# Work order
Work out how many lines in this listing hold the word "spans", and give the number with nothing added.
┄┄┄┄┄┄┄┄┄┄┄┄┄┄┄┄┄┄┄┄
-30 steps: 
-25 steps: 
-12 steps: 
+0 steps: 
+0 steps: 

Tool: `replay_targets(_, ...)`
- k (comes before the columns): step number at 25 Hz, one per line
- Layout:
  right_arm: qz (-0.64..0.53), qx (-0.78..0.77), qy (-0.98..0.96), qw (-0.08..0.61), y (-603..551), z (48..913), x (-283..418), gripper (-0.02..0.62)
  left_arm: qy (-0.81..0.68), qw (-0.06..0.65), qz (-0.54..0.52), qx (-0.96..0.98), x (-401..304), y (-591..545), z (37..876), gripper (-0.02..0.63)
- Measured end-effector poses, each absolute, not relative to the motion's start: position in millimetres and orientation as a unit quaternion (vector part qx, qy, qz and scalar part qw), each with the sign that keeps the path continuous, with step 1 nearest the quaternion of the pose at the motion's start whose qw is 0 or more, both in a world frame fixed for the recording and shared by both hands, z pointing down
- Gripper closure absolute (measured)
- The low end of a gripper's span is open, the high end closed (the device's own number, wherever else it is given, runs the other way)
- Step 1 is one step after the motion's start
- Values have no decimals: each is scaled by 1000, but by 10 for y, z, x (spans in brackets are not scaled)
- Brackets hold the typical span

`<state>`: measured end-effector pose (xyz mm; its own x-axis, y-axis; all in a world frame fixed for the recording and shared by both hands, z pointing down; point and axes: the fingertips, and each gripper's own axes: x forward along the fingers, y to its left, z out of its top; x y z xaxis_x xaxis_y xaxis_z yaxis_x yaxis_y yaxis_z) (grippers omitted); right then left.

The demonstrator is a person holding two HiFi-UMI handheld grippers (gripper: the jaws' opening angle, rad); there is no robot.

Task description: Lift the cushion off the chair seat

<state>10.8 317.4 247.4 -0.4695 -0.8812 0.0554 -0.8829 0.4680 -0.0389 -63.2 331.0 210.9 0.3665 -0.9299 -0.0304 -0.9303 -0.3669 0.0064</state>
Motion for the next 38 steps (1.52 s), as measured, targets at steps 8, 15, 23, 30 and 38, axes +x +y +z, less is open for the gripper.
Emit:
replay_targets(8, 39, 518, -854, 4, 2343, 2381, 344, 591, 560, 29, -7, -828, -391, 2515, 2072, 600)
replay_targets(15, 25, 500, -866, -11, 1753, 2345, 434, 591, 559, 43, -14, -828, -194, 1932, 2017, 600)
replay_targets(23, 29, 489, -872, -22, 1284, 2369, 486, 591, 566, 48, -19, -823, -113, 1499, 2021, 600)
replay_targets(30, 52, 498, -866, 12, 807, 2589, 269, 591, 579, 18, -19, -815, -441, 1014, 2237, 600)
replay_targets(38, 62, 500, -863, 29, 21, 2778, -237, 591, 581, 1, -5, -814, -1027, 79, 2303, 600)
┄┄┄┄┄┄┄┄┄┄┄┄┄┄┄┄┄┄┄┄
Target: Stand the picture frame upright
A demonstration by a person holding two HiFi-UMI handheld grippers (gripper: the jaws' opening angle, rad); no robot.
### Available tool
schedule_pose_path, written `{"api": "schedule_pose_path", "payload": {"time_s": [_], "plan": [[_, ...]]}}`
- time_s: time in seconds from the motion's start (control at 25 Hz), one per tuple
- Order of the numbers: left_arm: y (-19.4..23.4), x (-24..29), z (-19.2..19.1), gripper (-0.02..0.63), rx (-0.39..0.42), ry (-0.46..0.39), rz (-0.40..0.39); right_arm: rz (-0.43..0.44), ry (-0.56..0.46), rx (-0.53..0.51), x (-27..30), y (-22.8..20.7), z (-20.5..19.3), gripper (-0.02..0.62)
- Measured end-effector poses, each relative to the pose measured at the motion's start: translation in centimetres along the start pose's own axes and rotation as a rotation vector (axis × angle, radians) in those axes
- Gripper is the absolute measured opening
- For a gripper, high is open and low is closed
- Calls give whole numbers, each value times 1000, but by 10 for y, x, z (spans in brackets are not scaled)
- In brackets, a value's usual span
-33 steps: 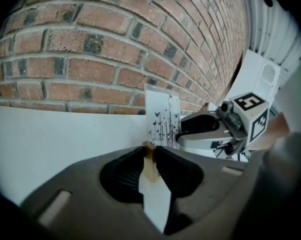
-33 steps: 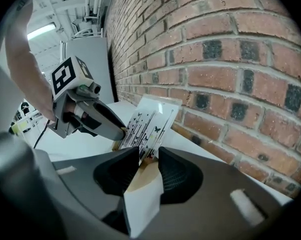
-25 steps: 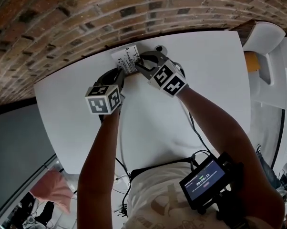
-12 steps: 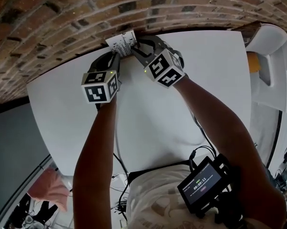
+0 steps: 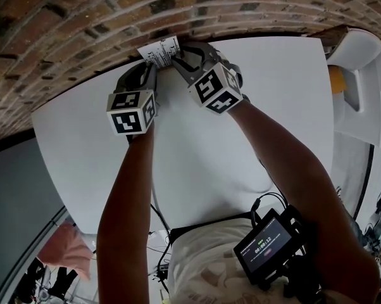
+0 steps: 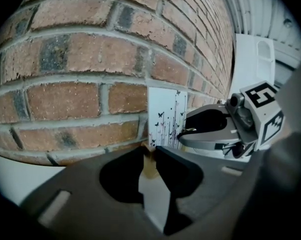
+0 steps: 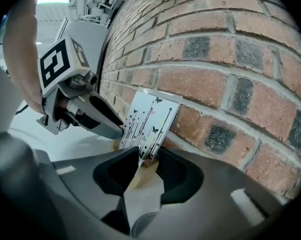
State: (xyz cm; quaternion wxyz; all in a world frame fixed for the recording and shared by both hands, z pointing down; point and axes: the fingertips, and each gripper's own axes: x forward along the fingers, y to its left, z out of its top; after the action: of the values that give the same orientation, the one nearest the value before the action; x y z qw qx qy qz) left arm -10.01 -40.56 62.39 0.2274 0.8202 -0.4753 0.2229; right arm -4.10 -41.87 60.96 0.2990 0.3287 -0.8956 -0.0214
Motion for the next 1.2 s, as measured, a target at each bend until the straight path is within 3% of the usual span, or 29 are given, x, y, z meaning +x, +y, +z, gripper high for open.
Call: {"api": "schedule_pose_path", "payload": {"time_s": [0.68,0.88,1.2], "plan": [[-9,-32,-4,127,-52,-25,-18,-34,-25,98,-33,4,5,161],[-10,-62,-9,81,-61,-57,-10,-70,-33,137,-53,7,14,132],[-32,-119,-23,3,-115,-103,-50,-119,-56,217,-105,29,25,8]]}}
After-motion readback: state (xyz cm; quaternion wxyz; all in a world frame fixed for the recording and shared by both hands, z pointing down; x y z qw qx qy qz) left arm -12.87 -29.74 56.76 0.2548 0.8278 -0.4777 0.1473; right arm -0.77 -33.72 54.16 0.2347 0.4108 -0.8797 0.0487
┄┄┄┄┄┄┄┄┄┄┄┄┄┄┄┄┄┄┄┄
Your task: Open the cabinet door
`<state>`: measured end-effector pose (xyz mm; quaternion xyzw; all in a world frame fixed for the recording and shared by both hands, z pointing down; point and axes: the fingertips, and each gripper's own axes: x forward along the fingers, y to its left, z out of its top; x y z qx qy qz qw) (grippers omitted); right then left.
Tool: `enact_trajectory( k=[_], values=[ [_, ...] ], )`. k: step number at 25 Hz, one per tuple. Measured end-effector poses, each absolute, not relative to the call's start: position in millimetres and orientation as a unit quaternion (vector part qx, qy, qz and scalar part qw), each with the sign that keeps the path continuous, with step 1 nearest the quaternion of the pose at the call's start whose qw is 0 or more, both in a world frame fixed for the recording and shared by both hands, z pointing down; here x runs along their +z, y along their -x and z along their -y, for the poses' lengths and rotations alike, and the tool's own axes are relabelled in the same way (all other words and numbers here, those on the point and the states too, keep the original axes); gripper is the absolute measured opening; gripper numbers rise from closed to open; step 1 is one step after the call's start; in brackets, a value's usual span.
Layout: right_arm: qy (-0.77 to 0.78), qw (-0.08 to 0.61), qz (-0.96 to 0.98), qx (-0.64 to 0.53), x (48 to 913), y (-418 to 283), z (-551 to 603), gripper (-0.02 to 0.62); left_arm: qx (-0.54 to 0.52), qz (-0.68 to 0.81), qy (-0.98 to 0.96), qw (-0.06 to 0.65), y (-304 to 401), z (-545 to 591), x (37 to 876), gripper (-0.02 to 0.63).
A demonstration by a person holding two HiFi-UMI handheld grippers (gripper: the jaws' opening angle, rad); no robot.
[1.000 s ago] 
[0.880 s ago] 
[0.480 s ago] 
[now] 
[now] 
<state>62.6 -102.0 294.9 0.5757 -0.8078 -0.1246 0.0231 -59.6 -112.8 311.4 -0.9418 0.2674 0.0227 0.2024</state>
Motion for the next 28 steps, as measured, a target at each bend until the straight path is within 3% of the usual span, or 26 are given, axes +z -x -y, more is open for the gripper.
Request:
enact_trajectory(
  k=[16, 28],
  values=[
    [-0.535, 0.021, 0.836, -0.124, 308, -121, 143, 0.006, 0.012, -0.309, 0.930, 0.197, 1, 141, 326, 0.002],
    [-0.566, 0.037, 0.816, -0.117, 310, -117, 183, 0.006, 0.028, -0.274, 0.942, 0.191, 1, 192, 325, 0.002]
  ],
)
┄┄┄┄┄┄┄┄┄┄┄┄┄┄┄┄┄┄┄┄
# Output for this task
2